I picked out The Door in the Wall by Marguerite de Angeli from the list of Newbery Medal winners because I wasn’t sure if I had read it before or not. It turns out the answer is no, as all I could remember of the book I thought it might be was that it involved canal boats—which don’t appear here at all. But now I have another one to check off my list!

The door of the title is much more symbolic than literal—when life presents a wall, keep looking until you find a door. Ten-year-old Robin is facing a wall with a vengeance. The son of a knight during the reign of Richard II, Robin was always meant to follow his father’s footsteps—until he’s struck by an illness that leaves him unable to use his legs. His father is on campaign, his mother is away with the queen and so Robin is taken in by the nearby religious order.  He’s cared for by Brother Luke who also offers philosophy about doors and walls. Robin eventually goes to a new guardian, a friend of his father’s, but still must find his proper role in his changed life.

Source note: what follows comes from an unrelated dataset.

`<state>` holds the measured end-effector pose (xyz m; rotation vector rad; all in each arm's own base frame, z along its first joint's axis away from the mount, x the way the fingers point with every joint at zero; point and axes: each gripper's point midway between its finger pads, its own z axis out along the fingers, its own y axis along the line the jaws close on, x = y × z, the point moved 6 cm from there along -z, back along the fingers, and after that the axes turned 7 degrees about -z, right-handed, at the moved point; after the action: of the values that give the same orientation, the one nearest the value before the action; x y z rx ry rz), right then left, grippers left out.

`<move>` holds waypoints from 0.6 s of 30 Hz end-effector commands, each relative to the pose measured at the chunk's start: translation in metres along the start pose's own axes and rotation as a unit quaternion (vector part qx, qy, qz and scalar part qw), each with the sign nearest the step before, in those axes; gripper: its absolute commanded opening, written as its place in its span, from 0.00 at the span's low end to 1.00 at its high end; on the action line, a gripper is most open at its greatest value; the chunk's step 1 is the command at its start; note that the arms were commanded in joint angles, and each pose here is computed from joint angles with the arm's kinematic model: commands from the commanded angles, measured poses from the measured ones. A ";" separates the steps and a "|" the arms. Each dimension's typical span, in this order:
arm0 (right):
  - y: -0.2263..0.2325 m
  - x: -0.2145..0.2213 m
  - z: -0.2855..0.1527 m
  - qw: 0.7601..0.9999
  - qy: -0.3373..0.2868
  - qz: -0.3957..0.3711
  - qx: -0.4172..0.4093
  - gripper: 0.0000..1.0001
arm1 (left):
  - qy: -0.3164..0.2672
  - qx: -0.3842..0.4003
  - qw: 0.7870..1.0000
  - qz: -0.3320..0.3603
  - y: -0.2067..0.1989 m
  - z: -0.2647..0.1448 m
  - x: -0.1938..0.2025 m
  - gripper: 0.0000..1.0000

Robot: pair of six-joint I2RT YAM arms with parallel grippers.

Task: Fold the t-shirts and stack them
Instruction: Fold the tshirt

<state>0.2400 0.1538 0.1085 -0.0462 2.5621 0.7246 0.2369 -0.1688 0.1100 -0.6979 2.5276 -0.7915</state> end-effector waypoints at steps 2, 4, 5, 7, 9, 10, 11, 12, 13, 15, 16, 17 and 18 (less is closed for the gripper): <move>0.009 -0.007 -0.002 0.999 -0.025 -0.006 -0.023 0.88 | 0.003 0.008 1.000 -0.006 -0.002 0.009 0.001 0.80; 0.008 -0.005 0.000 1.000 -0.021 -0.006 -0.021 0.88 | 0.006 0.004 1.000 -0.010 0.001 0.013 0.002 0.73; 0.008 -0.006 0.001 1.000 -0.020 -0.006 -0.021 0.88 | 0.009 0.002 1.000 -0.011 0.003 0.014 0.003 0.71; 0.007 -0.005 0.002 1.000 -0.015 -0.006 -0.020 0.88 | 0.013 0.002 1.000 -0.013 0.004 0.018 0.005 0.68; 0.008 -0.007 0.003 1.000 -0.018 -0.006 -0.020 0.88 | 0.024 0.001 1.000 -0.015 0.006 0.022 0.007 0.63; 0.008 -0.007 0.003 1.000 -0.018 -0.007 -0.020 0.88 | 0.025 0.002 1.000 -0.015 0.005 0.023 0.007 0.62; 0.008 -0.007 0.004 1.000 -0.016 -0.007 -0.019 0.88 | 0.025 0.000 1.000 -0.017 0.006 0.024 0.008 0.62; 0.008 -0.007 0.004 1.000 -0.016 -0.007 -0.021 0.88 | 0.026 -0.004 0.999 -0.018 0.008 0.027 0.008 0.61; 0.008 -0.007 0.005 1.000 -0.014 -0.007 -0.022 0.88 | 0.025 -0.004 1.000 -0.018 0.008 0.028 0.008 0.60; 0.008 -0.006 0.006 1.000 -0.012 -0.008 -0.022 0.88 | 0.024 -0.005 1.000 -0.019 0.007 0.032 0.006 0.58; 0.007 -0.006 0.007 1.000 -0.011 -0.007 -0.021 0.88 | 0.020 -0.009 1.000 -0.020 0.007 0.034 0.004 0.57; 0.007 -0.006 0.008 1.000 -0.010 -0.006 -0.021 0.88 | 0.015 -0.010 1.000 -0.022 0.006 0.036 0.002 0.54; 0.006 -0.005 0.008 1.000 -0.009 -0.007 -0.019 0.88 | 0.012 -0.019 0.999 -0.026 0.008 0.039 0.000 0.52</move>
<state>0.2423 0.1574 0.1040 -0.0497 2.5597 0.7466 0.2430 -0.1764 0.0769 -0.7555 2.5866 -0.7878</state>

This is a rather charming picture of medieval England…which is both the strength and the weakness of the book. Because it’s pleasant to read, and I like charming books. But I strongly suspect that the Middle Ages were not actually a charming time period, especially if you had the misfortune to be crippled!

Robin goes through a certain amount of worry and existential unease because of his uncertain future and his new limitations. But on the whole, everyone he meets is very reassuring and friendly, and he adjusts with rather a minimum of trouble. And I like books about nice people…but at the same time, I just don’t believe it would have been that way.

I’m sure some would argue that this is a kid’s book and that’s why it doesn’t get into deeper or darker issues…to which I respond: Alchemy and Meggy Swann by Karen Cushman. Set during Queen Elizabeth’s reign (so a little later, but not too far), Meggy also walks on crutches, and has not found the world to be a friendly, encouraging place. But Karen Cushman (also a Newbery Medal winner) is especially good at historical fiction for kids, with the fleas and prejudices and classism included.  The Door in the Wall was written in 1950, and that may be a factor.

So…this was charming and pleasant and not a bad read. But it wasn’t much like Medieval England either!

Other reviews:
Anyone else?

Buy it here: The Door in the Wall

2 thoughts on “Book Review: The Door in the Wall

  1. This was my favorite book of all when I was 7 or so! But it doesn’t hold up all that well as a grownup….I think it has to be read before you know any better to really be loved.

  2. dianem57

    I think people felt children had to be protected from life’s harsh realities much more in past years (1950’s and before) in literature written for them than they do today. That’s especially true before facts about real life could so be easily found on the Internet.